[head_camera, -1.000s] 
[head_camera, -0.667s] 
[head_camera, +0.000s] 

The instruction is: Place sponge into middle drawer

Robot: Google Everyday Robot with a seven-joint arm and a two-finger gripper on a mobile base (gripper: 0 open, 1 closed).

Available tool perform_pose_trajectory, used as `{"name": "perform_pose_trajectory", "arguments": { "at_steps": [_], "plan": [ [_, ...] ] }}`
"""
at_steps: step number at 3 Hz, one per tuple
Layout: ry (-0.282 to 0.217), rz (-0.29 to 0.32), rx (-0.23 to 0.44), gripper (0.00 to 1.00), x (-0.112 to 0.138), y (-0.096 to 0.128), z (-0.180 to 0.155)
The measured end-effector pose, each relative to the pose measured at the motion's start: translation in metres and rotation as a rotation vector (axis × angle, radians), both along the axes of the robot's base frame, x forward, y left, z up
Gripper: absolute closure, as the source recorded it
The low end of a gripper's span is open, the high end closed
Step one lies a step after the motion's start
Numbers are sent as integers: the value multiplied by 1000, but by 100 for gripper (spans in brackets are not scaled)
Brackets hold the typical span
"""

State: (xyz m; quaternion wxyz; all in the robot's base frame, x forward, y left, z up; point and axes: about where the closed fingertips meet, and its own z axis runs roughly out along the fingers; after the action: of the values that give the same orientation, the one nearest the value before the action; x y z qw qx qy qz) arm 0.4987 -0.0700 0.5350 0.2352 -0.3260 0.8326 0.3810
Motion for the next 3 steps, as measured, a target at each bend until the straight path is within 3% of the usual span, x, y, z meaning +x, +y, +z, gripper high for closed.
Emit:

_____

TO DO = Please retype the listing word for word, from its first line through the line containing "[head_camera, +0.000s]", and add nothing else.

RESULT OF THE TASK =
[head_camera, -1.000s] 
[head_camera, -0.667s] 
[head_camera, +0.000s] 

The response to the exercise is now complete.